In 1943 it was the Army Air Corps then “Off we go into the wild blue yonder…” training on B-17 bombers as a flight engineer and gunner. Watching the prairie on long flights across the mid-West and wishing he was home. But England and the 25th Bomb Group came first. Lucky to be there in 1944 when you had a chance of survival. In 1942 or even in 1943 B-17s without fighter escorts were being shot down in droves by the Luftwaffe during the daylight bombing raids. You could go home after twenty-five missions, but not many made it that far.

The 25th Bomb Group was different though, conducting special missions, secret missions…and weather reconnaissance. D-Day was scheduled be June 5th, but no one knew that on May 28th 1944 when the B-17F “BADGER BEAUTY” took off from Watton England on a standard weather reconnaissance mission code named “Epicure”. The largest invasion the world had ever seen depended upon the weather, and the crews of the 25th Bomb Group would fly the missions to provide that information.

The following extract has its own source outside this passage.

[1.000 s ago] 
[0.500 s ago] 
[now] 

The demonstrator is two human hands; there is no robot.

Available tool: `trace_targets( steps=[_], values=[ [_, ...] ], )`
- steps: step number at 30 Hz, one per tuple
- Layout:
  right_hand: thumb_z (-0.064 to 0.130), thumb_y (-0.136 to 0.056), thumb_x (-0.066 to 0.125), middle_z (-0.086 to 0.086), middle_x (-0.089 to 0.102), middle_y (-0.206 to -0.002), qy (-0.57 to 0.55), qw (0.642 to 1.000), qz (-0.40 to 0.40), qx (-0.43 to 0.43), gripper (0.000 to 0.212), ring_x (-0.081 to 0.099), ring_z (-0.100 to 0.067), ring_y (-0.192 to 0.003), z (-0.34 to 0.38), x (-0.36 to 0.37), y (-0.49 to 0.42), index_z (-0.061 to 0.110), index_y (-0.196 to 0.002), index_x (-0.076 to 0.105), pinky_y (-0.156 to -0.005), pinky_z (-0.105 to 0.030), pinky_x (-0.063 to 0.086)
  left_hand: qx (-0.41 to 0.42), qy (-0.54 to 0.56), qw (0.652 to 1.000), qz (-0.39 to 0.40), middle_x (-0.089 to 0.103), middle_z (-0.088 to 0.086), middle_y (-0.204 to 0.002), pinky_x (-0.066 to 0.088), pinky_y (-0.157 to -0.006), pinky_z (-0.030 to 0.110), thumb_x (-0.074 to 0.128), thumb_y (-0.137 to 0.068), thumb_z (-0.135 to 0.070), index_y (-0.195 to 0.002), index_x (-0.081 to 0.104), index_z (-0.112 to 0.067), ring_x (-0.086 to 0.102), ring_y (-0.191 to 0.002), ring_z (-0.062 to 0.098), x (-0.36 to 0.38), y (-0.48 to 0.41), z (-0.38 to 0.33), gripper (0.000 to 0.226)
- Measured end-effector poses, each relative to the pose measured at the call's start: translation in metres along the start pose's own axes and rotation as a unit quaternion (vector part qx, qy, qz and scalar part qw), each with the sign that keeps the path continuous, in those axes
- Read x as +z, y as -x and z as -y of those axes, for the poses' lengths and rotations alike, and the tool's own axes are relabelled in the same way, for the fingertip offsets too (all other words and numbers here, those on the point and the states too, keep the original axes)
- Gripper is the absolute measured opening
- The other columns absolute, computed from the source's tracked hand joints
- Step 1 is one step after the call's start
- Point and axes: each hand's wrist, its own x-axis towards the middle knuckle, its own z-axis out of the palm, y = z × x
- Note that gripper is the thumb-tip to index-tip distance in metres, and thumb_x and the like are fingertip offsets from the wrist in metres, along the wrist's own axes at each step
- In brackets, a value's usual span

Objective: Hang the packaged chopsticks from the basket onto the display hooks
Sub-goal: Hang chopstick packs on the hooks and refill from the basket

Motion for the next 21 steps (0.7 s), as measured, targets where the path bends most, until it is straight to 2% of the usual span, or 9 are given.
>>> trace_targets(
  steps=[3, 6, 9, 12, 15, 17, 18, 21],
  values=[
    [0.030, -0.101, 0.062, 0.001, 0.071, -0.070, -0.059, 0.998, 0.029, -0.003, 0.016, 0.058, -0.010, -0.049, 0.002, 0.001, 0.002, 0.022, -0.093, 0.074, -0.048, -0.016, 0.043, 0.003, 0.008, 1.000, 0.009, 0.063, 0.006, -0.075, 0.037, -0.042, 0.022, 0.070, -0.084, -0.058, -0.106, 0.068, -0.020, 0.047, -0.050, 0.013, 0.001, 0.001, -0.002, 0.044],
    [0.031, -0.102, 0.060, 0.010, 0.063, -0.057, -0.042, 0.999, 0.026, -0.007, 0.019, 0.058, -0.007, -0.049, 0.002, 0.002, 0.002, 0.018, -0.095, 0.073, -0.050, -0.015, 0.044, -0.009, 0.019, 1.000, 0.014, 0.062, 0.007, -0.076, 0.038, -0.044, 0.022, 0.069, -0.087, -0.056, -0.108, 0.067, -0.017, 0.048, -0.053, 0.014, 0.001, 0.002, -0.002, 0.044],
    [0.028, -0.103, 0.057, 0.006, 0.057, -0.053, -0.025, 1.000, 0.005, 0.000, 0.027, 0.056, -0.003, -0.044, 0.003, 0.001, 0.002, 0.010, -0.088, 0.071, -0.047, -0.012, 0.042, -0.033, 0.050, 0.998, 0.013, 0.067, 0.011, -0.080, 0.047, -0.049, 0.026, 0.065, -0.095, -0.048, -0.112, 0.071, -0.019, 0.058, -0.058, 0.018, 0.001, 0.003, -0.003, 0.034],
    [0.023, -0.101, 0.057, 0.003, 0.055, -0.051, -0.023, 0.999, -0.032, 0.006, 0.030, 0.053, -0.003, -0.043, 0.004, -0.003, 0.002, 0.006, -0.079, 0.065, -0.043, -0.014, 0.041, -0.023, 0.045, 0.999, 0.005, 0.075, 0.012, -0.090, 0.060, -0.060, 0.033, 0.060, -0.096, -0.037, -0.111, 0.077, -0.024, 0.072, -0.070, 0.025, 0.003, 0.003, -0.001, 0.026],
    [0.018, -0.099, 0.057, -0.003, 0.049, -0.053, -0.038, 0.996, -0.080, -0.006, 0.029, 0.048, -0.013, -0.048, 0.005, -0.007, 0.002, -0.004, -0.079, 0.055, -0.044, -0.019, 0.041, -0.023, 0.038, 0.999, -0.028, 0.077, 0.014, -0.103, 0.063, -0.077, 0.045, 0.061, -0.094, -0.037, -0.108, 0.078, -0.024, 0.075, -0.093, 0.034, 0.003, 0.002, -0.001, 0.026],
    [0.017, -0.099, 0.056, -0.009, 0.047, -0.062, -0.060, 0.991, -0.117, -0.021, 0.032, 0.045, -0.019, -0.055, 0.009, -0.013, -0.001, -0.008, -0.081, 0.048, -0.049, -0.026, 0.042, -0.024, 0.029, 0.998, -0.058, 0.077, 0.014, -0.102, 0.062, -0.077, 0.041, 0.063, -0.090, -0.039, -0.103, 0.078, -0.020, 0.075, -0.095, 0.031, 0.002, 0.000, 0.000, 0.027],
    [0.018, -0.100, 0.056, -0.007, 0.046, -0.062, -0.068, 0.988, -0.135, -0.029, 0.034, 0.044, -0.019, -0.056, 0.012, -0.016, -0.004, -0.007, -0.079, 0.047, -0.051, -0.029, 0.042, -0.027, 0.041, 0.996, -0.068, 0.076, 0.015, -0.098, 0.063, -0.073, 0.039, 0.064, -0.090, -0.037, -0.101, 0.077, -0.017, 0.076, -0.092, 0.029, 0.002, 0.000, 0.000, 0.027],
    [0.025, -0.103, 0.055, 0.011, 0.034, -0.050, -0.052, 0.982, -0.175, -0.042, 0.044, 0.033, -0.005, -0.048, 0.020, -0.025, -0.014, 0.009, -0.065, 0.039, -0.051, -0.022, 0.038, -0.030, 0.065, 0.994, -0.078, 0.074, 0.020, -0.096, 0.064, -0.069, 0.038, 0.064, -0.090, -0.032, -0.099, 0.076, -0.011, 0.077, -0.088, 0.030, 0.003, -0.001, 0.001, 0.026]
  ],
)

The BADGER BEAUTY had already been scrubbed from her first mission that day due to engine problems. But the flight had to go, and at 1707 hours GMT she took off again for a fourteen hour flight with eight souls aboard. Swede was at his post behind the pilots at the top turret. Monitoring the engines, scanning the skies for random German JU-88s, even flying the plane for a few minutes from time to time if the pilots needed a quick break.

500 miles from land the No. 1 engine began leaking oil and then failed. The mission could not be completed; it was time to go home. Shortly before midnight and still far at sea the No. 3 engine faltered, and then failed. They would not be going home. It was time to find land. Any land.

An agonizing two hours later they were over Ballydavid, West Kerry, Ireland. They might survive the night. But with nowhere to land the pilot put the plane down a mile off shore while the eight men scrambled to two life rafts. But Swede’s raft wouldn’t fully inflate and no progress could be made towards shore against the wind and tide that relentlessly pushed them towards the open sea. While one raft with four men aboard paddled for shore and help, Swede’s raft struggled to stay near the land. Four young men, alone in the dark, cold, shivering, frightened. At dawn Irish fishermen towed them to shore. Towed them to safety. Saved their lives.

Swede finished his tour in the European Theatre of Operations with a Distinguished Flying Medal and four Oak Leaf Clusters. He ended the war in the Pacific awaiting the invasion of Japan. He returned to the USA to work, to raise a family. The hours spent in a B-17 transitioned into a life on the flight line, building and repairing airplanes. He died in 1990 in Elwood Gosper County, not very far from where he was born. A simple life. A simple story. Like millions of Americans he did his duty with quiet diligence, honor, and dignity.